The king had asked for one thing. Neela. She’d tried to argue that he’d been mocking them, but the Elaran government hadn’t agreed. The king had never asked for anything, until that day two weeks ago. That made her a commodity.

She could’ve declined, but the prospect of seeing the unflappable king submit to his desire for her was motivation enough. She’d win this round too.

Yet the king, like his kind, could sense emotion. If she didn’t inhibit her natural restraint, he’d know she was only acting as a loyalist to the Elaran government. Now, not only would her emotions be uninhibited, but she’d be incapable of lying. Her body for the greater good. She’d given a lot of herself in service to the republic. This was no different.

Or it wouldn’t be if she could maintain her emotional distance. Neela depressed the pump release. Her blood stream tingled following the soft hiss of anti-inhibitor disbursement. It was done.

The door to her apartment pinged. “Enter.”

The entrance shushed open, sliding easily into the walls on either side.

“We’re fueled and ready,” her pilot and friend, Tarrel Dolan said. His deep baritone rumbled pleasantly in the silent room.

He had the easy presence of a man who knew his body. The military had trained him well, and his human tendency to think on his feet had made him the best pilot she’d ever flown with. He took risks, but she liked that about him. His instincts were solid, his humor relaxed, and his intelligence showed through his clear blue eyes.

Always assessing, always on the edge of caution, he knew exactly how much space he took up in a room. He moved with a man’s grace, full of cockiness and completely confident in his ability to do whatever he set his mind to. As a pilot, he was the same. The skiff became an extension of him, and he’d squeezed in and out of flight situations other pilots would balk at.

It’s why she’d asked for him. He calmed her, and they’d grown up together. His human zest for adventure was exactly opposite of her Elaran reserve. Maybe if she paid better attention to him, being without her inner silence wouldn’t be so unnerving. After all, Tarrel managed to be on the precipice of emotion every day of his life.

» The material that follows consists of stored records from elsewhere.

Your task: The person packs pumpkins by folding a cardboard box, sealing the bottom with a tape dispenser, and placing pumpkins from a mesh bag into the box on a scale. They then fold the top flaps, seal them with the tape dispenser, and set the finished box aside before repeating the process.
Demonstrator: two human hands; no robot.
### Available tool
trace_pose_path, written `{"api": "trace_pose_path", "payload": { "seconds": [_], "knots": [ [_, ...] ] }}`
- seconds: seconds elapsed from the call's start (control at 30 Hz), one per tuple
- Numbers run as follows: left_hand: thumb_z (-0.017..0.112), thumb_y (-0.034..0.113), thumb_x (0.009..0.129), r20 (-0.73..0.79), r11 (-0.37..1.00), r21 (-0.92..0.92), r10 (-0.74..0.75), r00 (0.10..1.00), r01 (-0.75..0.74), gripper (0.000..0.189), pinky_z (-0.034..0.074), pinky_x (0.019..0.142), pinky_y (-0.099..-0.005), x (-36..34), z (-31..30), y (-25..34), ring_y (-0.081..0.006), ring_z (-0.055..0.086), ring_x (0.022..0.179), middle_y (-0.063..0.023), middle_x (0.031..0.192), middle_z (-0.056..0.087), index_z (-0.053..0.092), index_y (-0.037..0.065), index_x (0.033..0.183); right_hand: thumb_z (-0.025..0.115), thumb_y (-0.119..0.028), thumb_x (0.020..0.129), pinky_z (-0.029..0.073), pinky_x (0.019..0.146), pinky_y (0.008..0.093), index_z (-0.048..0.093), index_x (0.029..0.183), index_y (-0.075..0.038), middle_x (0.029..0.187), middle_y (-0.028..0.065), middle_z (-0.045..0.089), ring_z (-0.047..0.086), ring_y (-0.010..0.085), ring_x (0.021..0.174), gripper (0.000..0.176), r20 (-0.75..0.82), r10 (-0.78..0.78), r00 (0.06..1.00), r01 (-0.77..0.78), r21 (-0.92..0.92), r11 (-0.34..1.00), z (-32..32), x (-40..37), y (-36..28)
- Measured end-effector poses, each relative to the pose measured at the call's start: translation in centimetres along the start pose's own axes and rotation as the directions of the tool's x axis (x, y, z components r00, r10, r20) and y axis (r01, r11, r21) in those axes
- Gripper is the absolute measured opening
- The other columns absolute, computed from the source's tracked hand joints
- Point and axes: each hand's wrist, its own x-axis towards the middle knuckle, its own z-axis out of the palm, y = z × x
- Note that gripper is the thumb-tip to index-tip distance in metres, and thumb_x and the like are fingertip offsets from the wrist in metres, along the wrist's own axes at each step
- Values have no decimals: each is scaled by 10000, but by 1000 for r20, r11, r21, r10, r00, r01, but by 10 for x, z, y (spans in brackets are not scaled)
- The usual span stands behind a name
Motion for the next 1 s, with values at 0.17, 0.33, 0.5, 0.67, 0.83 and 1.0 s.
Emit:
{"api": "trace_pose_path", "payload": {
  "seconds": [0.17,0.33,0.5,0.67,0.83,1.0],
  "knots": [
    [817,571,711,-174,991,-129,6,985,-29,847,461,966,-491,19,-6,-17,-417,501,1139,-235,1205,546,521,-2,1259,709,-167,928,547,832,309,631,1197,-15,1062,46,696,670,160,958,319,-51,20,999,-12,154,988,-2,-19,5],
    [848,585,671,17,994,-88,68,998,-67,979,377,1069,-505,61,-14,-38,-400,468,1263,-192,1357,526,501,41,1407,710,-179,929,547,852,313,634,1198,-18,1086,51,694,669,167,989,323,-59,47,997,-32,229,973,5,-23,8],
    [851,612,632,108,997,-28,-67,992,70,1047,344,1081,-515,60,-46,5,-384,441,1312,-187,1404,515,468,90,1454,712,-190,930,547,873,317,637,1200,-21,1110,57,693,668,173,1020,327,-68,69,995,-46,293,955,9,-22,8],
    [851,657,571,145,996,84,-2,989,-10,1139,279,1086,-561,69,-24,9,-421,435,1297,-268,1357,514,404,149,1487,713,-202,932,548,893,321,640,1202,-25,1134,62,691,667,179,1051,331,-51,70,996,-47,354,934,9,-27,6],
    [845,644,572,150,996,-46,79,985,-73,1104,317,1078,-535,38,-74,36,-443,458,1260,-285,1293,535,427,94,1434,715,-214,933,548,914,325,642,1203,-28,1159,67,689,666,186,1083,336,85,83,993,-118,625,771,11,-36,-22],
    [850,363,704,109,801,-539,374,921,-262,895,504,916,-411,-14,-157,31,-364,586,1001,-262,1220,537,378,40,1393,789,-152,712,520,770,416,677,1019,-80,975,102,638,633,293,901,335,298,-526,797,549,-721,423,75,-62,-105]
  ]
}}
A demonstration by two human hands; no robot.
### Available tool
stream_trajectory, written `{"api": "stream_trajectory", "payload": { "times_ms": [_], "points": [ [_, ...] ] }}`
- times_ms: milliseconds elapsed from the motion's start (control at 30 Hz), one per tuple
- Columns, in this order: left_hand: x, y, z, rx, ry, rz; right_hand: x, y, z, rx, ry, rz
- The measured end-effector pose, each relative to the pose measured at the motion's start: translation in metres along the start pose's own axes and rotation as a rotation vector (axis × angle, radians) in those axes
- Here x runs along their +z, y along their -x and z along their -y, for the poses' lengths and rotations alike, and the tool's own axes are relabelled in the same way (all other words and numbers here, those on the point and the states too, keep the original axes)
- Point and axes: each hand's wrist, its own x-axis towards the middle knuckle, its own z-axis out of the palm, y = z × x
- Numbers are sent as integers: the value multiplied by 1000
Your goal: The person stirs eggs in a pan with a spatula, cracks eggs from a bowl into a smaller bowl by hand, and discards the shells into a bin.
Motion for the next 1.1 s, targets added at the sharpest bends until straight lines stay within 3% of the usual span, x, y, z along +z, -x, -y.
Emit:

It couldn’t be so hard, could it?

If things with the king got bad, he’d find a way to get her safely away. She’d trusted him at eight years old when he’d stood between her and some racist humans as a child, and she trusted him now.

“Lieutenant Dolan,” she nodded by way of greeting.

His light eyes danced with just as many unspoken memories as she had. “Lieutenant Pharr.” He turned and led her through the connecting corridors directly to the flight dock.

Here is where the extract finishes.